[Data records]
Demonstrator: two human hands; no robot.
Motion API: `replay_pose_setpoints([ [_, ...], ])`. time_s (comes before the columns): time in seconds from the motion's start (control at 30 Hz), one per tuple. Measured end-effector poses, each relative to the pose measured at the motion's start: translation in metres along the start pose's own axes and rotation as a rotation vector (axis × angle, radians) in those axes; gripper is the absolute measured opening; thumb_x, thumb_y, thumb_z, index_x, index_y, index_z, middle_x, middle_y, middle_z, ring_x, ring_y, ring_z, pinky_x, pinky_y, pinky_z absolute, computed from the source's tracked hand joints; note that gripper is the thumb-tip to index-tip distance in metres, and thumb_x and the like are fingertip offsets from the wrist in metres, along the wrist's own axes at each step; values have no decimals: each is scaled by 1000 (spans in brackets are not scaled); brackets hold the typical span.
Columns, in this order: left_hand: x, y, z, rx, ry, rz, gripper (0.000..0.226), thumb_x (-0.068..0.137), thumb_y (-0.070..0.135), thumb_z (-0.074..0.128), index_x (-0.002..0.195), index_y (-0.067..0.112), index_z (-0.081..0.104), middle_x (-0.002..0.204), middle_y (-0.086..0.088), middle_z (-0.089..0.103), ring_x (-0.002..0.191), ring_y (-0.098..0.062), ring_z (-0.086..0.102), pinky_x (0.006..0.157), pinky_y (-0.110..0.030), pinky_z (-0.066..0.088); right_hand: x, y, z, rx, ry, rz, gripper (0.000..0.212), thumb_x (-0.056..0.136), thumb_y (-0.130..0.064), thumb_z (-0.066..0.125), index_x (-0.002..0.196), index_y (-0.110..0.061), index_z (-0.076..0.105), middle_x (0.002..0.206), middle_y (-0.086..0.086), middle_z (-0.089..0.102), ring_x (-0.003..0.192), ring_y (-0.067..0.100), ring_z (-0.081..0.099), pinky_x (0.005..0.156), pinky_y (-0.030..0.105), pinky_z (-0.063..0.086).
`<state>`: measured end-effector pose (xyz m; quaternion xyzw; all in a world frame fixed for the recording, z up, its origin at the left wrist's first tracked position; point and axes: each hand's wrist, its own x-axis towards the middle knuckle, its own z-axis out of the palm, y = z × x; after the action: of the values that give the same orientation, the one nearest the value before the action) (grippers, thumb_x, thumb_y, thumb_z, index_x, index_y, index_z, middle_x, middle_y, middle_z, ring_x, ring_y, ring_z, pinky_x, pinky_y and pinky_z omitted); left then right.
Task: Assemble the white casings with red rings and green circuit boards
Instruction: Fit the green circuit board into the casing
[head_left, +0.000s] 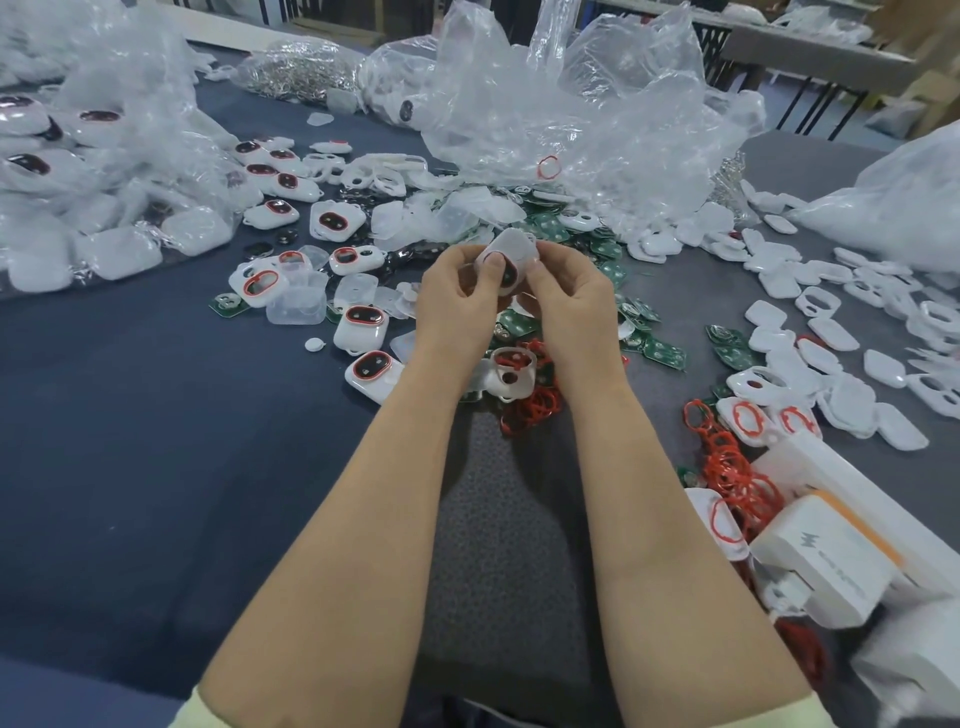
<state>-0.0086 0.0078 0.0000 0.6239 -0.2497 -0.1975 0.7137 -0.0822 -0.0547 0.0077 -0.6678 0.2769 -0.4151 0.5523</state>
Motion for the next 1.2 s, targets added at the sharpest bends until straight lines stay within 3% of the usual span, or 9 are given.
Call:
replay_pose_setpoints([
  [0.13,-2,2,1,-178,-63,-49,21,95,8,57,114,16,58,121,-20,61,107,-28,64,91,-37,54,3,1,0,-78,49,26,7,92,-13,60,90,-20,60,97,7,67,95,23,65,89,42,54],
  [0.23,-1,1,1,-106,-45,-41,37,92,5,60,127,16,54,127,-16,58,116,-27,59,99,-41,50,3,2,0,-113,39,72,7,89,-16,63,93,-14,59,102,13,66,99,28,64,92,46,51],
  [0.43,-2,0,0,83,-6,81,22,86,14,71,103,16,58,92,6,65,86,-7,63,80,-17,51,2,1,-3,-153,22,-54,16,93,-19,59,108,-19,64,99,0,67,87,8,62,80,24,52],
  [0.57,-3,1,-3,-54,-60,81,15,90,10,64,104,16,63,88,-2,66,81,-10,61,81,-25,52,3,2,-4,-100,27,-34,10,93,-17,59,89,-24,65,87,-3,68,83,11,63,79,33,54],
  [0.63,-1,1,-3,-25,-43,127,13,91,9,63,98,20,63,83,3,65,75,-5,58,75,-20,50,3,3,-4,-92,16,-25,8,92,-18,60,88,-24,65,88,0,69,84,13,64,78,34,55],
  [0.73,1,0,-3,18,-17,143,17,90,7,64,91,23,62,83,7,63,72,-5,57,71,-19,50,3,4,-3,-81,-4,-2,6,92,-21,62,88,-23,66,83,-1,69,76,9,64,71,27,54],
  [0.9,1,-1,-1,29,-19,121,18,90,9,64,107,16,61,90,1,63,79,-6,58,77,-17,49,3,4,-4,-52,13,25,11,93,-20,60,84,-26,64,74,-6,65,65,0,60,64,22,51],
  [1.03,0,-1,-2,5,23,61,17,91,13,64,107,7,61,98,-7,67,91,-15,63,87,-28,52,3,4,-3,-18,18,46,11,92,-18,61,83,-23,63,72,-5,64,61,0,60,58,19,51],
  [1.2,2,-4,-1,130,54,118,6,93,13,59,98,11,56,85,2,59,81,-13,55,77,-25,47,3,5,-1,-57,-9,65,11,92,-17,61,82,-22,61,74,-4,63,64,4,58,59,18,48],
])
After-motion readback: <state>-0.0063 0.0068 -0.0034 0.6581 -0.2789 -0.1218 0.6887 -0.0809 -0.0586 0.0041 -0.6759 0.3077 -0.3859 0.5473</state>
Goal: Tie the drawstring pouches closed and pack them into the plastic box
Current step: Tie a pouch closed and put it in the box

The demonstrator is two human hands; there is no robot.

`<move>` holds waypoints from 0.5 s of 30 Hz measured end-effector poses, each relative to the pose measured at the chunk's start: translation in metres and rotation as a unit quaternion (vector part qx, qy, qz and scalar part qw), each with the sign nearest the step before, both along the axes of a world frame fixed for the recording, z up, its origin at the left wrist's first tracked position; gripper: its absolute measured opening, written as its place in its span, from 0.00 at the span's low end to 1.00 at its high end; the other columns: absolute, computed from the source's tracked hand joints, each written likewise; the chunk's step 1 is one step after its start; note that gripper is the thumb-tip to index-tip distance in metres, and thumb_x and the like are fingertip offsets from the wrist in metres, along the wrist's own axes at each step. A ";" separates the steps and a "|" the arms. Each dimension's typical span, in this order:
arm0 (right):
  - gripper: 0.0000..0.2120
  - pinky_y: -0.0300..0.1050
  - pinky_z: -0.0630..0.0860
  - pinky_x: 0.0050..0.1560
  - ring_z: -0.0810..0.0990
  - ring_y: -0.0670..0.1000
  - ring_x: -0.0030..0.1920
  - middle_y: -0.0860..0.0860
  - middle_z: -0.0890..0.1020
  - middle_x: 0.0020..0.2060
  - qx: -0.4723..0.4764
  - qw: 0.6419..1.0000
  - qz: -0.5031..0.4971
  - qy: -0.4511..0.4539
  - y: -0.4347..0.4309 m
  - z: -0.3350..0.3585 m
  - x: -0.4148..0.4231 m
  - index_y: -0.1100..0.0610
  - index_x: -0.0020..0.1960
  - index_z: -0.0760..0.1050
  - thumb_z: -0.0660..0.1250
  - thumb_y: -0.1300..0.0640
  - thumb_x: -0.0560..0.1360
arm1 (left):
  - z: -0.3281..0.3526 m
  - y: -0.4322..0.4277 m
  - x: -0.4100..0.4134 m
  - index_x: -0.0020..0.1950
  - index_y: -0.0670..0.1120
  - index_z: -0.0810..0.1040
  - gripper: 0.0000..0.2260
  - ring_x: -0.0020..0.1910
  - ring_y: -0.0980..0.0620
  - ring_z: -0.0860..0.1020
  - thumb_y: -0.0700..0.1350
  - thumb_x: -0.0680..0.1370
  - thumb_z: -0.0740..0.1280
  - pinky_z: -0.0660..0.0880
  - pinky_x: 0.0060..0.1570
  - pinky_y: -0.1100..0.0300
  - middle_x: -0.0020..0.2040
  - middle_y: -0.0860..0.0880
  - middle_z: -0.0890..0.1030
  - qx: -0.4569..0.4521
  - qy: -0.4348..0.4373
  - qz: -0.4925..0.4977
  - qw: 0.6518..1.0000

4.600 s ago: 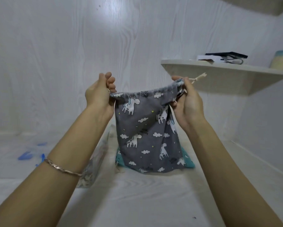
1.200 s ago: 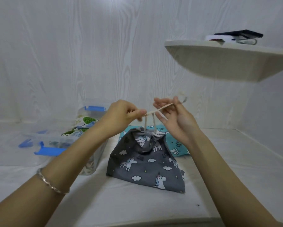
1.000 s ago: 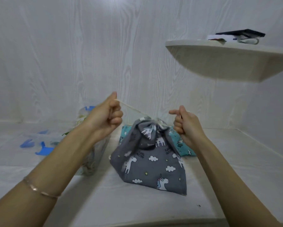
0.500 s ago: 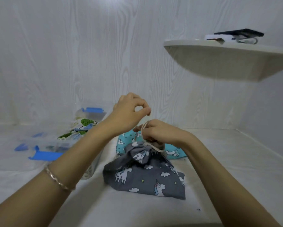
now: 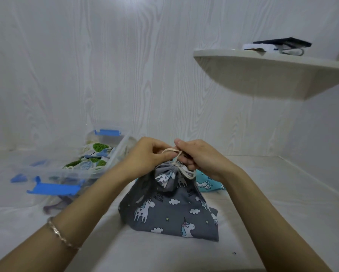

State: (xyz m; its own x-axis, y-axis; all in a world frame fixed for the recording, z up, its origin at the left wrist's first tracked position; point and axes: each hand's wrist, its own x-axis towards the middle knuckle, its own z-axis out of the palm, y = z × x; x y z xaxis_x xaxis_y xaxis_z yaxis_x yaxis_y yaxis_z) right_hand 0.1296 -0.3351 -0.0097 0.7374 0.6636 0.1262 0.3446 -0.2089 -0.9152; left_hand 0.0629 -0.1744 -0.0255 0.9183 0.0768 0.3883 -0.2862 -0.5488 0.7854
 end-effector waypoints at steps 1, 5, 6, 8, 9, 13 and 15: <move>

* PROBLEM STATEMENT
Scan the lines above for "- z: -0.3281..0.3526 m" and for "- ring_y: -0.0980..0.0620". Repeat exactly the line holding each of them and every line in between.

* SOLUTION TO THIS TASK
  - z: -0.3281..0.3526 m
  - y: -0.4322..0.4277 m
  - x: -0.4100..0.4134 m
  - index_x: -0.0020..0.1950
  - index_y: -0.0670..0.1120
  - index_z: -0.0810..0.1040
  - gripper: 0.0000..0.2260
  - ring_x: -0.0020..0.1910
  - ring_y: -0.0980..0.0620

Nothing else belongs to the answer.